§ **Task details**
Your answer must be every line of the data below that holds the string "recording", copied exactly.

____

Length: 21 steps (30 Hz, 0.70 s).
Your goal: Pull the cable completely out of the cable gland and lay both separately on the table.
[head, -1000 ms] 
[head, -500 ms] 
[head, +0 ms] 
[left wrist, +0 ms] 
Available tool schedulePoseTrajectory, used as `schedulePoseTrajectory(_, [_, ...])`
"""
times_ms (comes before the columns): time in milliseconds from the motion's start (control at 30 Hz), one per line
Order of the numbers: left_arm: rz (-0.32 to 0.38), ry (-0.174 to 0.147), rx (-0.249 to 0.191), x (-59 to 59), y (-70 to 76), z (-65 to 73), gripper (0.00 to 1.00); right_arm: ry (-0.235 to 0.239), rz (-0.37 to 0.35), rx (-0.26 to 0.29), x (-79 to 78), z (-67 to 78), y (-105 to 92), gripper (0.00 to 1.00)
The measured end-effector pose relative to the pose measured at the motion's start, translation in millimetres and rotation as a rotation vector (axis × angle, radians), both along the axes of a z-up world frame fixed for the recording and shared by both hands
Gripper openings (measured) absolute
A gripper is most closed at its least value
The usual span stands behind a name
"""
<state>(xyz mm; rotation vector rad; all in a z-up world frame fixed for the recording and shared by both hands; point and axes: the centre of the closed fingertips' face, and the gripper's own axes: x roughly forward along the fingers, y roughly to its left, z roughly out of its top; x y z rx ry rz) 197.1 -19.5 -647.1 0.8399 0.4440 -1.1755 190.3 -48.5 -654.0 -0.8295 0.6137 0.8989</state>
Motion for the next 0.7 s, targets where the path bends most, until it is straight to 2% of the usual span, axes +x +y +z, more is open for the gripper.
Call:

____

§ **Response area**
The measured end-effector pose relative to the pose measured at the motion's start, translation in millimetres and rotation as a rotation vector (axis × angle, radians), both along the axes of a z-up world frame fixed for the recording and shared by both hands
<state>(xyz mm; rotation vector rad; all in a z-up world frame fixed for the recording and shared by both hands; point and axes: the centre of the closed fingertips' face, and the gripper's own axes: x roughly forward along the fingers, y roughly to its left, z roughly out of its top; x y z rx ry rz) 197.1 -19.5 -647.1 0.8399 0.4440 -1.1755 190.3 -48.5 -654.0 -0.8295 0.6137 0.8989</state>

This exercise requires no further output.